Where appointed counsel stipulates to wholesale admission of all reports and records, waives the right to cross examine authors of reports, calls no witnesses, offers no medical reports or other evidence on behalf of parents, and spent only eight hours on the case from start to finish, performance of counsel constitutes ineffective assistance to the parents at the TPR proceeding. In Interest of J.C., Jr., 781 S.W.2d 226 (Mo. App. W.D. 1989). Cited in Dissenting opinion in S.M. v. E.M.B.R. (In re C.M.B.R.), 332 S.W.3d 793 (Mo. 2011). Distinguished by I.R.S. v. Greene County Juvenile Office, 361 S.W.3d 444 (Mo. App. S.D. 2012). But see In Interest of S.T.W., 39 S.W.3d 517 (Mo. App. S.D. 2000). Cited by I.R.S. v. Greene County Juvenile Office, 361 S.W.3d 444 (Mo. App. S.D. 2012), (counsel not ineffective where counsel aggressively cross-examined witnesses and raised valid objections throughout trial).
If a parent makes a meritorious claim of ineffective assistance of counsel, the trial court should appoint new counsel to perfect the appeal for the parent after the TPR hearing.

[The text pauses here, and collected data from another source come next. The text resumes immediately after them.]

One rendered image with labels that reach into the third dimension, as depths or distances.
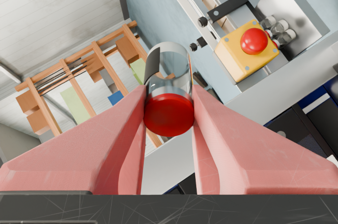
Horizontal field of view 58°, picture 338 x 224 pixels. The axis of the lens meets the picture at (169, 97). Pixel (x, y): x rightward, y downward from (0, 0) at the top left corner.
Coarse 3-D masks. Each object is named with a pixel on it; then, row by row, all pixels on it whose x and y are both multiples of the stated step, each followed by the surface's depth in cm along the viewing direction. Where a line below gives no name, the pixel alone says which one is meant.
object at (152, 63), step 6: (156, 48) 14; (150, 54) 14; (156, 54) 14; (150, 60) 14; (156, 60) 13; (150, 66) 13; (156, 66) 13; (150, 72) 13; (156, 72) 13; (144, 78) 13; (144, 84) 13
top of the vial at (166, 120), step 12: (156, 96) 11; (168, 96) 11; (180, 96) 11; (144, 108) 12; (156, 108) 11; (168, 108) 12; (180, 108) 11; (192, 108) 12; (144, 120) 12; (156, 120) 12; (168, 120) 12; (180, 120) 12; (192, 120) 12; (156, 132) 12; (168, 132) 12; (180, 132) 12
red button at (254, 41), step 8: (248, 32) 46; (256, 32) 46; (264, 32) 46; (240, 40) 47; (248, 40) 46; (256, 40) 46; (264, 40) 46; (248, 48) 46; (256, 48) 46; (264, 48) 46
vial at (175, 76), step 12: (168, 48) 14; (180, 48) 14; (168, 60) 13; (180, 60) 13; (168, 72) 12; (180, 72) 13; (156, 84) 12; (168, 84) 12; (180, 84) 12; (192, 84) 13

In Interest of C.D.M., 888 S.W.2d 725 (Mo. App. E.D. 1994). Followed by Herman v. M.H. (In the Interest of W.J.S.M.), 231 S.W.3d 278 (Mo. App. E.D. 2007). The failure of trial counsel to produce a witness statement did not constitute ineffective assistance of counsel where the subject matter of the statement was not significant in the trial court's ruling. Id.

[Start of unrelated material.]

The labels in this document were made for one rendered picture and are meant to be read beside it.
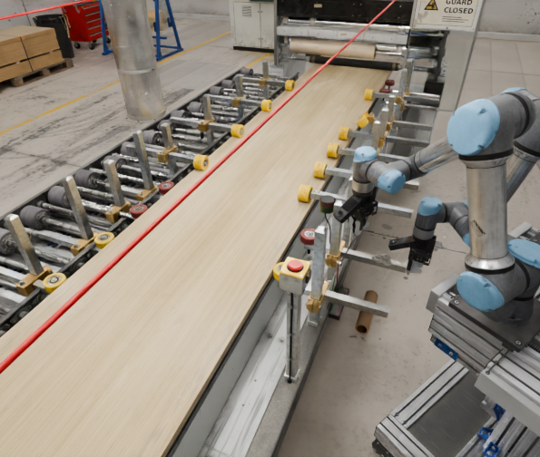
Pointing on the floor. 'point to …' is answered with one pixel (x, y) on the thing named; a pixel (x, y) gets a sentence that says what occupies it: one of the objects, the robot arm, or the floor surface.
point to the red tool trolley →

Mother is denied effective assistance of counsel where: (1) counsel stood silently by and did not request a continuance, nor even a short recess in order to try to contact mother when mother failed to appear for the hearing; (2) counsel did not raise one objection during the juvenile officer's direct examination of the only witness, a social worker from Missouri Baptist Children's Home; (3) counsel's cross examination did not exceed a dozen questions and only three (3) of these concerned the voluntariness of mother's consent, which was a crucial issue at the hearing; (4) counsel had no evidence to present on behalf of mother; (5) counsel offered no argument or explanation on mother's behalf; (6) counsel did not reveal on what grounds he based his opinion that termination of the parental rights would be in mother's best interests. In Interest of J.M.B., 939 S.W.2d 53 (Mo. App. E.D. 1997). Distinguished by S.M. v. E.M.B.R. (In re C.M.B.R.), 332 S.W.3d 793 (Mo. 2011). Followed by C.V.E. v. Greene County Juvenile Office (In re V.J.B.), 330 S.W.3d 560 (Mo. App. S.D. 2010).

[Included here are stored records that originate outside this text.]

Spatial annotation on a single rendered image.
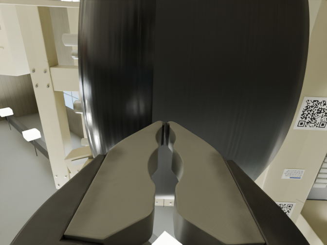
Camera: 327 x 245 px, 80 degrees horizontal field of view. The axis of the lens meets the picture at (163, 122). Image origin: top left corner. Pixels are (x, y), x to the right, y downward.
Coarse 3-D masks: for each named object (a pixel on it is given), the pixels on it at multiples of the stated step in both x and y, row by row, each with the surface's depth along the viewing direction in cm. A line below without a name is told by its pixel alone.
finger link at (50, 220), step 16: (96, 160) 9; (80, 176) 8; (64, 192) 7; (80, 192) 7; (48, 208) 7; (64, 208) 7; (32, 224) 6; (48, 224) 6; (64, 224) 6; (16, 240) 6; (32, 240) 6; (48, 240) 6; (64, 240) 6
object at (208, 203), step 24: (168, 144) 12; (192, 144) 10; (192, 168) 9; (216, 168) 9; (192, 192) 8; (216, 192) 8; (240, 192) 8; (192, 216) 7; (216, 216) 7; (240, 216) 7; (192, 240) 7; (216, 240) 6; (240, 240) 6
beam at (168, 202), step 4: (88, 160) 93; (84, 164) 90; (156, 200) 87; (160, 200) 87; (164, 200) 87; (168, 200) 87; (172, 200) 87; (156, 204) 88; (160, 204) 88; (164, 204) 88; (168, 204) 88; (172, 204) 88
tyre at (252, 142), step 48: (96, 0) 21; (144, 0) 20; (192, 0) 20; (240, 0) 20; (288, 0) 20; (96, 48) 21; (144, 48) 20; (192, 48) 20; (240, 48) 20; (288, 48) 21; (96, 96) 22; (144, 96) 21; (192, 96) 21; (240, 96) 21; (288, 96) 22; (96, 144) 27; (240, 144) 24

*265 *259 Ineffective assistance of counsel is not an authorized ground to vacate or set aside a judgment pursuant to Rule 74.06. In Interest of C.N.W., 26 S.W.3d 386 (Mo. App. E.D. 2000). Followed by J.J.P. v. Greene County Juvenile Office, 113 S.W.3d 197, 201 (Mo. App. S.D. 2003). Criticized by In the Interest of M.D.R., 124 S.W.3d 469 (Mo. 2004).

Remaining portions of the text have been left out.